Alright, no more messing about. That too nice to be true weather has left the building. Winter has officially arrived, and so far, this Florida boy is not love’n it! This isn’t my first winter rodeo. A couple of years ago, when I visited my cousin Gayle in Fairbanks, the weather was downright hostile, but I was only there about a month. When you’re living in it, it’s a completely different animal. Wednesday morning was particularly irksome. I woke up at my usual 4:30am, but instead of popping out of bed like I’m accustomed to, I stayed there, starring at the ceiling in the dark, cold air that filled my room. I was still there long after my alarm (David Gray’s ‘Babylon’) ran it’s course. I was thinking of everything to inspire myself to get up. I finally did, and once I had a couple of coffees in me, I put on a t-shirt, some light sweat pants, a hoodie and some old, thin sneakers. When I opened the front door, the cold air entered my lungs and I immediately started coughing. I fumbled for the keys to lock the door behind me and then walked to the truck…gingerly, as the entire parking lot was full of ice and snow.

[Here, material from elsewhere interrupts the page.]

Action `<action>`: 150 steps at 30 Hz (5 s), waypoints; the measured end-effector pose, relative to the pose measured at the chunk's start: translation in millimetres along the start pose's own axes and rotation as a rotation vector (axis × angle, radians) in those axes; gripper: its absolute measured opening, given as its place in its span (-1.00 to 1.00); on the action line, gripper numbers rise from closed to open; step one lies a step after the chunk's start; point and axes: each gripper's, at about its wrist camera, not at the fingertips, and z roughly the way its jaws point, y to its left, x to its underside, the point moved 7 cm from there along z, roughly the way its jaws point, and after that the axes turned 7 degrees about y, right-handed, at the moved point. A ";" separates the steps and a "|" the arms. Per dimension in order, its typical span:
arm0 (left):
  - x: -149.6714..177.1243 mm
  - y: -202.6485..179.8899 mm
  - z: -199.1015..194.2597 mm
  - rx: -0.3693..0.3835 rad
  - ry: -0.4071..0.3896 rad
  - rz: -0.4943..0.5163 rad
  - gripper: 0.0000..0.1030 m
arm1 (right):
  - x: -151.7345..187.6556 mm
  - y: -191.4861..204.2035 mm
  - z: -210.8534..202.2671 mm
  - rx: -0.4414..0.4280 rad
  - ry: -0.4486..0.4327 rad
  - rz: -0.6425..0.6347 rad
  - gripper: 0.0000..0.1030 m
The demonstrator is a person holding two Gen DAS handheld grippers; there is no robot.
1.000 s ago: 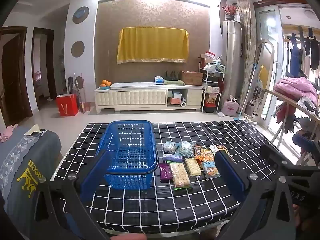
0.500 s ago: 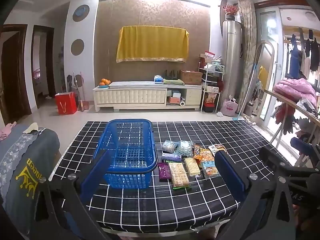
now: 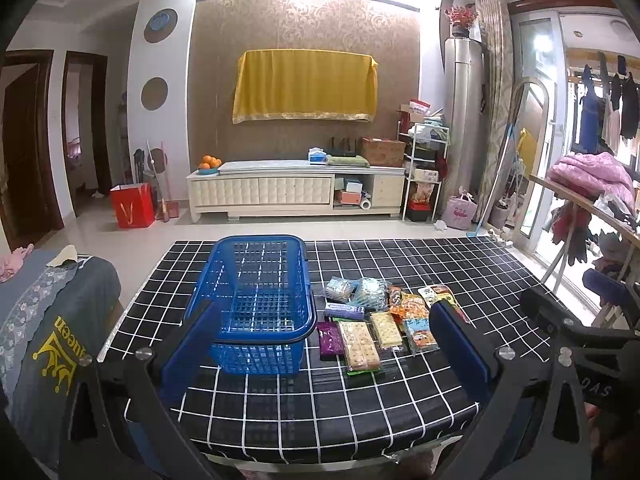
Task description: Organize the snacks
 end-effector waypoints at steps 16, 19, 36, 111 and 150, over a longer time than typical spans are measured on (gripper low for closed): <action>3.5 -0.9 4.8 -0.005 0.010 0.002 0.99 | -0.9 0.4 -4.7 0.005 -0.012 -0.005 1.00; 3.7 -1.2 5.5 -0.004 0.011 0.004 0.99 | -1.2 0.4 -5.2 0.007 -0.012 -0.004 1.00; 7.2 -2.6 7.2 -0.005 0.025 0.011 0.99 | -0.5 -0.8 -5.7 0.000 0.004 0.002 1.00; 32.8 -113.8 210.5 0.073 0.525 0.129 0.87 | 36.1 -110.0 172.9 -0.034 0.397 0.138 0.99; 99.4 -69.6 309.4 -0.057 0.822 0.147 0.05 | 85.5 -83.2 240.7 -0.133 0.578 0.138 0.99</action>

About 2 or 3 inches of powder blanketed the truck, so after I got the door open and got it started (to let it ‘warm up’ the locals tell me), I began working on trying to get the substantial snow and ice off the windows. Keep in mind that I am not wearing gloves, because I wasn’t expecting this production…and because I’m a little stubborn. Also, the snow brush, or whatever the hell they call it, vanished into thin air, just in time for this freakish cold front. I wound up using this thing called a ‘Swifter,’ which is used for dusting your home. By the time I got the windows cleared, I was more than ready to get inside the truck and thaw out, ‘but wait, there’s more!’ Something was missing, but it took my frozen brain a second to register what it was; my telephone! I figured it must have flown out of my hoodie hand pocket when I was waving that stupid duster around. I spent the next 8 minutes or so retracing my steps with the high beams on. I’ve no doubt I was throwing around some very foul language at that point, but I don’t even remember. What I DO remember is that I was so cold that I wound up saying ‘(bleep) it’ and went to the gym without it. On the way there I heard a ‘BING!’ It was then that I realized I had put it in the truck before I started de-snowing my vehicle. Of course, it took me two hours to find it after that point, which left me plenty time for more taunting ‘BINGs!’ It turns out it was right in front of my nose, wedged between the windshield and dashboard. By the time I got it in my hands, it was so cold that it shut down with a warning message.
I found out a day or so later that it was some kind of record cold for this time of year; -9 or something ridiculous like that. Give me palm trees, or give me death!